*HOW TO COMPLETE THIS TASK*.
Search the records for the string "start" and copy every line in which it appears.

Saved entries
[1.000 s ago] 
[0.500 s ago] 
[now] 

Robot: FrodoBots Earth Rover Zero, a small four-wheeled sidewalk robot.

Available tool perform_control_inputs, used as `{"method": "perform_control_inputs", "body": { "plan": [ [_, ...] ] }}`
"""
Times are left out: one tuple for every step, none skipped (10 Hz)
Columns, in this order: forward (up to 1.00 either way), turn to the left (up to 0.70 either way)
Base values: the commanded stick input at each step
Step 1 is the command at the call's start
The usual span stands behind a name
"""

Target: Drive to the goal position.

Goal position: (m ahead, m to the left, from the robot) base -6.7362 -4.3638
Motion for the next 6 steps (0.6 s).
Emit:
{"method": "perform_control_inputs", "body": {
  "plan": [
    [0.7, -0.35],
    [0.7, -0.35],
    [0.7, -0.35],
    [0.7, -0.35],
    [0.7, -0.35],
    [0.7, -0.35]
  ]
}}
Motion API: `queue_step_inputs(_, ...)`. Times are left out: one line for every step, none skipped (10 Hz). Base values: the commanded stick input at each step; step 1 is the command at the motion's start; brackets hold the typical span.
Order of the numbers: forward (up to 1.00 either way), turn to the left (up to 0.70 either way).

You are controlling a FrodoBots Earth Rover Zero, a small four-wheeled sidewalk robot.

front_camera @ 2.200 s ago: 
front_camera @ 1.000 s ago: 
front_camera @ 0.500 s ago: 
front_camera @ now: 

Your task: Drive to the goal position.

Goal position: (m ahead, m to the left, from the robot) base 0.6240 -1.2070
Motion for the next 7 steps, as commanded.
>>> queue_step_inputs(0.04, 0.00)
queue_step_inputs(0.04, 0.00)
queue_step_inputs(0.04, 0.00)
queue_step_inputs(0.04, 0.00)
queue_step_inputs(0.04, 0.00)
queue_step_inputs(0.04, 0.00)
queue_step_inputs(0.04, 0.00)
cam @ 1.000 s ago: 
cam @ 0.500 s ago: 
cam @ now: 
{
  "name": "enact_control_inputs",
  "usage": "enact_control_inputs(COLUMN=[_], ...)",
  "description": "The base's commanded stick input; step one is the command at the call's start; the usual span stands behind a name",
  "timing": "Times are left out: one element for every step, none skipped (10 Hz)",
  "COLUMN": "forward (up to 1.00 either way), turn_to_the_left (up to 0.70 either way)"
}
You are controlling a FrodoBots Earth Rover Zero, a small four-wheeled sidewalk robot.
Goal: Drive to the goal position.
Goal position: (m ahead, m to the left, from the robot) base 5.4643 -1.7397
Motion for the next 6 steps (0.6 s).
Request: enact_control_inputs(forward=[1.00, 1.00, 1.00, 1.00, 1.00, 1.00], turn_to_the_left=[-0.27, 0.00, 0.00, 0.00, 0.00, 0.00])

*RESULT FOR THIS EXERCISE*.
Step 1 is the command at the call's start
Motion API: `queue_step_inputs(_, ...)`. Times are left out: one line for every step, none skipped (10 Hz). Base values: the commanded stick input at each step; step 1 is the command at the motion's start; brackets hold the typical span.
  "description": "The base's commanded stick input; step one is the command at the call's start; the usual span stands behind a name",

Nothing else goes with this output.